By the way, I got a higher score on the math portion, too, but I never have thought that part of the SAT didn’t relate to anything.
Some people, after all, do go into sciences that rely on complex math disciplines. And math is pretty much the framework for everything, language included.
There’s also something to be said for learning how to think, and math is probably the basis for that, too.
Still, I’m glad grammar doesn’t rely on calculus.
The value of education is hardly for utilitarian purposes only. We don’t read novels for career training. We don’t study history because we’ll be politicians (not that it did W much good). We don’t have P.E. to train future professional athletes. Math is not merely for future scientists.
Education broadens our awareness of the world around us and increases our ability to relate to others.
Trigonometry can make us aware of angles. The video of the Concorde that crashed in the 90s showed that its angle of elevation was much too low.
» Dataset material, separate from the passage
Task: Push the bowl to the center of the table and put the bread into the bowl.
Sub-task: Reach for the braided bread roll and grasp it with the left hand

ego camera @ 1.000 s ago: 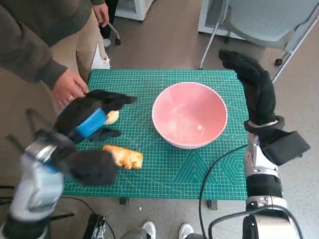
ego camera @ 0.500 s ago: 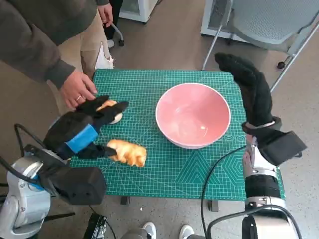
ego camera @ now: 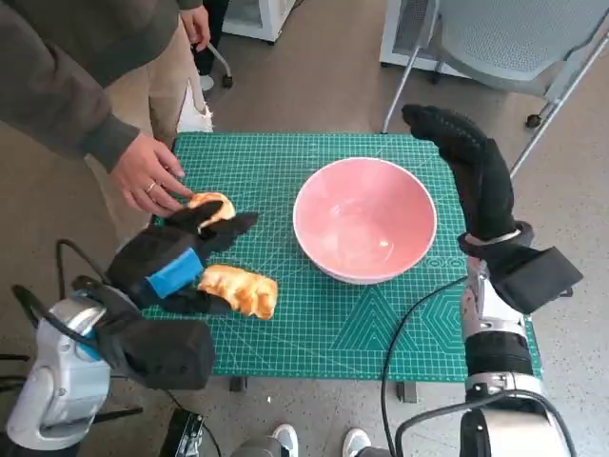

3D complex shapes, in this computerized world, are much more common.
In algebra 2 there is a focus on maximizing functions. Ask anyone in the business world if this is of any interest.
My teenage students are hampered by this simplistic notion that most education must be explicitly and directly applicable in their lives or it’s worthless.
I use the following analogy to explain it to them: football players use the bench press a great deal in their training. Are they going to run on the football field and bench press something during a game?
Weldon
Re: In many states, unlike in South Carolina, people who won’t need a SAT score don’t take the test, which gives those states better scores. Here, we administer the SAT as though it were a vaccine, so our scores don’t compare favorably.
Arrrrrrrgh. We have got to quit making excuses. We’re in denial: The better educated a SC student’s parents, the further he trails peers nationally. The gap is larger at the bottom than it is at the top. The public education system in South Carolina is obsolete and nothing short of reinventing it will prepare our children to be competitive in a global economy in the 21st century.
I agree with you, Randy. And has the SAT been made that much harder since the ’60’s (that’s slightly before the last ice age for a lot of you)? I averaged C’s and D’s in arithmetic/mathematics, but still managed better than 500 on the math part of the SAT. I thought the English part was easy.
Obsolete? It’s antiquated? How so?
John,
Re: The better educated a SC student’s parents, the further he trails peers nationally. The gap is larger at the bottom than it is at the top.
Those two statements seem inconsistent. Wouldn’t the gap be larger at the top if the first sentence is true?
Your link showed me that good S.C. students trail their peers nationwide by about 40 points, no matter how you slice the cake.
I’d rather those two groups stood even, or S.C. students stood ahead, but if we looked at incomes nationwide compared to S.C. incomes, wouldn’t we see even a greater disparity?
I myself can’t see how a 40-point differential on a 1,200-point test (that’s statistically the same as 87 compared to 90) is all that significant, particularly when you consider how many people in S.C. live in poverty.
At the same time, I’d be willing to bet you the school board in my county couldn’t average 800 on the SAT, and the students don’t do much better.
The solution? Better parents, better teachers and better students, in whatever order necessary.
I’d say Judge Cooper hit the nail on the head by saying money should be thrown at very early education, if anywhere. That should counteract the effect of deadbeat parents as nimbly as possible.
Our legislature, however, is much more concerned with dragging its feet and bettering itself.